For those of you who dont already know, Im pregnant! This may be old news but I dont always share the details. We had been trying to get pregnant for about 9 months...so frustrating. But with a little test of faith, it happened. I knew that was normal for most but I was still hoping for it more and more every month. We found out just a week before Christmas and waited almost a week to tell our families. That was soo hard and the longest week of all! Of coarse we couldnt keep our mouths shut and told some friends in the mean time.
Only 14 weeks in, we found out we are having a little boy! Go blue team! Secretly I was hoping for a little girl but I was actually very relieved. I had 2 older brothers myself and I would want my little girl to have an older brother too. This way, if one comes along later, that will happen. With nursery colors all picked out, and shower plans being made, now its just waiting time.
Im now 18 weeks along and there is soo much more waiting to be done! Im not even half way through yet but I must say, time does fly. It just seems like a long way away until August. I actually repeated weeks 12-14 because my due date was set back. I had a feeling about this anyways ( a mother always knows), but sure doesnt make the time go by faster.
We keep changing our minds on names..It feels like every week is different. But actually right now, we like Reid Riley Boyer. It has stuck the longest out of anything else. About 3 weeks, which is amazing! So it might be that! Daddy even started calling him by his name! He will be an amazing father. We are both so excited!

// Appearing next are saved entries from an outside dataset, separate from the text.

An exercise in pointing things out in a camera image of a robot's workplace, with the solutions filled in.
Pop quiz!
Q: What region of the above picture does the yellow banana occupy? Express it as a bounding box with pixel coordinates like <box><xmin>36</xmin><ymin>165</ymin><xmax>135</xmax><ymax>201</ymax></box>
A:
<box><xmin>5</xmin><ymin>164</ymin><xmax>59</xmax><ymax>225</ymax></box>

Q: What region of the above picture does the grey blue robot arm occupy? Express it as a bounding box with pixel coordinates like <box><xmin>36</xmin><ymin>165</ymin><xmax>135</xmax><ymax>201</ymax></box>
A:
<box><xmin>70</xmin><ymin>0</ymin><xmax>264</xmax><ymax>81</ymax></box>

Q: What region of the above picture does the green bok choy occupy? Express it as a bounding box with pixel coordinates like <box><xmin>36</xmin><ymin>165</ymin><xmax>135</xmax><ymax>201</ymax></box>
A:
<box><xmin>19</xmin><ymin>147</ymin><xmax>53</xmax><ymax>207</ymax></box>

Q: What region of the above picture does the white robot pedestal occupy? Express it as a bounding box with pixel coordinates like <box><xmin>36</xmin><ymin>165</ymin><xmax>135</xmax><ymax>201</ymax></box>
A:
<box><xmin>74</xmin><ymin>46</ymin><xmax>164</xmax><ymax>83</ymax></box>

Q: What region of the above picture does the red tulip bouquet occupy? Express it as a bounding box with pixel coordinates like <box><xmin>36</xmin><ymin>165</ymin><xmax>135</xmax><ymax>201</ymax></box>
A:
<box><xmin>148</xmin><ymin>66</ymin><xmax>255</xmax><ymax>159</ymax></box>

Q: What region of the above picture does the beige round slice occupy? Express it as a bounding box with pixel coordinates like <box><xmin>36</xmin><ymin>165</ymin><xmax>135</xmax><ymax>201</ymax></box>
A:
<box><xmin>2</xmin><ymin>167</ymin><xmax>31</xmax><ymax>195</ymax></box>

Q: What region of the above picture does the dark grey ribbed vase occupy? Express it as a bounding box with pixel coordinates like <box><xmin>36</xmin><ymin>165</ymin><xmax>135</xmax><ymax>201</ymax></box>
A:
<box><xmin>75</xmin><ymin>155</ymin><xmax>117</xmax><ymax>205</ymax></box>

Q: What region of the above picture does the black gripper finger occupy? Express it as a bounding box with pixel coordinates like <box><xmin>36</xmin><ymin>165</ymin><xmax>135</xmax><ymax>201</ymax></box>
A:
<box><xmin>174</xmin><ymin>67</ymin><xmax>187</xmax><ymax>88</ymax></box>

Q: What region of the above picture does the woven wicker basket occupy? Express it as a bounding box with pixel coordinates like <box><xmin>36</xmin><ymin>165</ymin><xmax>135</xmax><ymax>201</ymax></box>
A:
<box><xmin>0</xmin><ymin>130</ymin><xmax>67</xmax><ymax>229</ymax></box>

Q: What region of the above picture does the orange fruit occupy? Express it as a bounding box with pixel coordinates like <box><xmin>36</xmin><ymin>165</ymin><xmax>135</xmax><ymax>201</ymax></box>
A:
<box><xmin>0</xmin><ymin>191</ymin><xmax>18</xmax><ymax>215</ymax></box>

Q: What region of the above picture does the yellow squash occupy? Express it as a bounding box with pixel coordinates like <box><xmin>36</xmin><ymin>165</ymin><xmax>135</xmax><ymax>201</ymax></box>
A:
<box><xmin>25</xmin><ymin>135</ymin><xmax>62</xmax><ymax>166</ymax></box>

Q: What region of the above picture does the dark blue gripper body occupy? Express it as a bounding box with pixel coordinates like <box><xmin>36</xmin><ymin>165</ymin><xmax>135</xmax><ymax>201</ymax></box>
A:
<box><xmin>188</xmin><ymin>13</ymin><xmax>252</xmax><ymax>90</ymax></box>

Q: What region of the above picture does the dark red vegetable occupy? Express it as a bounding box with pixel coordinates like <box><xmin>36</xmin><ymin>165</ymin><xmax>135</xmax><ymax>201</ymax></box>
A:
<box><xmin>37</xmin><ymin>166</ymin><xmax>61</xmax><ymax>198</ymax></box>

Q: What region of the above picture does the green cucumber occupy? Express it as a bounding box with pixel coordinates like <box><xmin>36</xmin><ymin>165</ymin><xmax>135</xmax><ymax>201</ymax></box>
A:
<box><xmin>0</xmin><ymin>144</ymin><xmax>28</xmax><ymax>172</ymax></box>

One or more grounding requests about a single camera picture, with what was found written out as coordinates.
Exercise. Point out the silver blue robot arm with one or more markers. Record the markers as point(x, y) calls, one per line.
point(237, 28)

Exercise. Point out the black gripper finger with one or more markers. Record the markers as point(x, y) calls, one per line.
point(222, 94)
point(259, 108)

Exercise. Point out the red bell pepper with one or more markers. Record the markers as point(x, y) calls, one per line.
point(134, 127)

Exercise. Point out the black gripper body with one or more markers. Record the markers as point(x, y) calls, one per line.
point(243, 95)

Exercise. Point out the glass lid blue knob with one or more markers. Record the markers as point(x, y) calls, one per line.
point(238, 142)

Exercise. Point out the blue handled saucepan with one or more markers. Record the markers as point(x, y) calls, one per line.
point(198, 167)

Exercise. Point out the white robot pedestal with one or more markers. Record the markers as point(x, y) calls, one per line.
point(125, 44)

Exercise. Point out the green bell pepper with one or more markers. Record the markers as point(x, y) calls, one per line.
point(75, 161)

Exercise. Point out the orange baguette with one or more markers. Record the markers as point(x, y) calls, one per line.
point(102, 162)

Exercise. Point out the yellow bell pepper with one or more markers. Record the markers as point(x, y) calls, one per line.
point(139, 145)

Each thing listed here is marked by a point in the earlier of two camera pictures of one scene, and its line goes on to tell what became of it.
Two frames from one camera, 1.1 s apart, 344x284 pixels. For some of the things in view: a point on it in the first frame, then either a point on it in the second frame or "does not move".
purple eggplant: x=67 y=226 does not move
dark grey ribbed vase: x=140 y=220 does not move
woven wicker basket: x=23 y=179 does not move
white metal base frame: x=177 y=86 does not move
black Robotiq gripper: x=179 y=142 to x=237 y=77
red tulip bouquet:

Thats all the update for now. All tests and ultrasounds have come back positive, and Im feeling great (now finally). knock on wood! Till next time
Wednesday, June 2, 2010
So I was doing pretty good and then Memorial weekend hit and I have no idea what ive eaten since. Im not doing so good now. This is probably what people feel like when their investigating the gospel...on the right track, feeling good, and then all of a sudden, its a little too hard at times, they loose track, and then getting back on board is even harder. Thats how I feel right now. Mexico is in about 5 days. Im going to keep working hard and hopfully feel a difference by the time I go..if not, oh well. Maybe i will try again when I get back. But not record it and keep track so tightly. On an ok note, I was able to record my weight as 133 to my health insurance instead of 136..woohoo
Friday, May 28, 2010
Today I ate 1,222 calories, burnt 765, making my balance at 1,543. YAY! a better day! I went for a long walk, up those hills, danced around the house while i cleaned. I always burn a bit more on launrdy day cux im carring all those loads of clothes up and downt he stairs. The only thing is, I didnt have much of a breakfast. An apple...thats it. BUT I went and got some prenatal vitamins and whey protien powder ( I carried my basket instead of pushing one at the store). Every little bit helps. So that should help my breakfasts be a little more complete, along with a yogart and my 5g sugar granola. Im feelin good!
Thursday, May 27, 2010
Today I ate 1,155 calories, burnt 227, making my balance at 1,072. I remember my first few days feeling very hallow. I notice I dont feel that anymore. My body now feels normal eating so little. I say "little" but really its more like what I should be eating, just better and smaller portions. I ate a much better breakfast today; 1 egg inside 1/2 pita bread, and activia light yogart. It was a perfect breakfast. Also, usually I go way over on my sugars for the day, and today I was 11 grams under where I was supposed to be. Went for a quick walk with the dog...I feel like today was a good day. A day that I should model the rest of my days after.
Wednesday, May 26, 2010
Today I ate 1,370 calories, burnt 128, making my balance at 758. Even though my numbers are mostly ok, Im really not feeling like im doing any of this right. My breakfasts are almost nothing, I eat too much for dinner, and I dont excersize. Im not seeing a change. On some days I feel a change but I still havn't changed a bit based on the fit of my "goal jeans". They still fit just as tight. I'm not pregnant...as far as I know.
Tuesday, May 25, 2010
Today I ate 1,814 calories, burnt 214, making my balance 400. So not so good today. I went for a little walk but for dinner I ate out, chinese with all the yummy gooie stuff and stuffed myself! I probably ate a whole days worth of calories just for dinner. Better tomorrow!!!!